La Rigole du Diable

LA RIGOLE DU DIABLE - 2017

LA RIGOLE DU DIABLE

Théâtre
Création 2018

DISTRIBUTION

Texte : Théo Bluteau
Mise en scène, interprétation et scénographie : Jennifer Cabassu et Théo Bluteau
Regard extérieur : Gaia Singer
Suivi dramaturgique : Marion Aquilina
Chorégraphie country : Anna Carraud
Création sonore : Thomas Bunio
Création lumière : Victor Lassus

NOTE D’INTENTION

UNE HORDE SAUVAGE

Nous voulons raconter ce qu’on ne voit jamais au théâtre : la campagne française dite profonde, et ceux qui la parcourent. Notre point de départ est une petite rivière creusoise qui donne son nom à la pièce. Elle s’est imposée à nous pour deux raisons :
– c’est un endroit magnifique, encore sauvage, où l’on passe brusquement, comme dans un rêve, d’un paysage à l’autre (forêt de feuillus, sapinière, lande, torrent…)
– son nom, « la rigole du Diable », prit à la lettre, nous invite à jouer d’emblée avec les codes du « surnaturel », à créer une fiction.
Nous voulons raconter ce lieu à la manière d’un roman noir. Trois histoires composent les trois actes de la pièce, sans lien explicite les unes avec les autres. Elles sont autant de variations autour de grands thèmes : le rapport de l’homme à la nature, le mal et la cruauté, la solitude, la mort et peuvent être perçues comme trois facettes de la même histoire d’amour, comme trois rêves hallucinés.
Les personnages de La Rigole du Diable sont tous des gens du dehors, plus à l’aise à l’abri des futaies qu’en société, anti-héros déchirés par les douleurs de l’amour : des outsiders, des perdants, des « allumés ». Nous suivons d’abord un couple d’archéologues autour d’une sépulture préhistorique, puis un chasseur solitaire sur la piste d’un grand cerf et enfin une apicultrice farouche.
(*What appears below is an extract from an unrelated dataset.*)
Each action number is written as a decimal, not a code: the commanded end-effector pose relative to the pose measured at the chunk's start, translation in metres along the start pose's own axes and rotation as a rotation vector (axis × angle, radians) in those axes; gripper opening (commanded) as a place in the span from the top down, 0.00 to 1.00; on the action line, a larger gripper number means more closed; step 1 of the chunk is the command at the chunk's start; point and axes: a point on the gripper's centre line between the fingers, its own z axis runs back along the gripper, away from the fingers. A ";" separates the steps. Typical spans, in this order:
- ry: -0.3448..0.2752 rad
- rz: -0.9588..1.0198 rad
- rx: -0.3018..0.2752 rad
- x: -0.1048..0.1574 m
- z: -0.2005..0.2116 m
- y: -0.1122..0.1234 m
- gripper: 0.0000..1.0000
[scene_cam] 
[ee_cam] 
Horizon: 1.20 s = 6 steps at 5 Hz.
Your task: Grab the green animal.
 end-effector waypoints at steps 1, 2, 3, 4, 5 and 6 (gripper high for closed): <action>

Ils viennent, tour à tour, hanter le théâtre, une histoire après l’autre. Ils ne font que passer, emportés dans leur élan solitaire et violent, sans concession.

GLISSEMENT DE TERRAIN

Nous avons passé de nombreux jours, sur le terrain, à apprendre les techniques de spécialistes et à apprendre leur vocabulaire. Nous ressentions le besoin de faire nous-mêmes l’expérience de ce qu’accomplissent les personnages : tirer à l’arme de jet préhistorique, lire les traces des animaux dans la boue ou récolter du miel. L’écriture de la pièce a été inspirée par les nombreuses rencontres faîtes en battant la campagne et par les moments forts où nous avons pu observer et scruter les savoir-faire. Ces savoir-faire, nous les appréhendons comme un geste poétique car il s’agit avant tout de savoir-regarder. Ces individus ont d’autres regards, aiguisés, attentifs à des détails que nous ne soupçonnons pas. Derrière la fiction violente et noire, se love un hommage sincère et admiratif à ces gens du dehors.

ALLER-RETOUR : DE LA TERRE AU PLATEAU

De nos pérégrinations creusoises, Théo Bluteau, auteur de la pièce, propose des textes et des situations, que nous mettons toujours à l’épreuve de la scène. Nous réécrivons ensuite, depuis le plateau, nous construisons, pas à pas, en allers et retours. Nous choisissons de travailler en duo, en nous répartissant le regard. Quand l’un veille à la cohérence dramaturgique, l’autre prend en charge l’aspect chorégraphique et visuel. C’est en dialoguant que nous avançons, que nous décalons l’autre, que nous nous emmenons, ensemble, dans des terrains inconnus. Notre mise en scène est un dialogue à deux qui sera un dialogue à trois, avec chacun des spectateurs.

NAISSANCE DU PAYSAGE

Notre processus de travail vise à créer un théâtre le plus vivant possible. Nous cherchons toujours les situations de jeu les plus à même de dévoiler l’intime. C’est cela qui nous importe : voir, sur scène, des êtres vivants, dans toute leur humanité, dans toute leur fragilité. Nous voudrions qu’on lise les personnages comme eux lisent le paysage, qu’ils s’offrent comme des géographies à parcourir. L’entrelacs du jeu des acteurs et du texte, les ambiances sonores, les relations tissées avec les spectateurs, la mise en scène, tout doit permettre de rendre le grand passage des hommes et des choses. Que le temps de la représentation, la frontière entre l’agitation du coeur et le dehors se fasse poreuse. Que la nature ne soit ni un décor ni une toile de fond mais une présence sensuelle. Un voyage, simplement.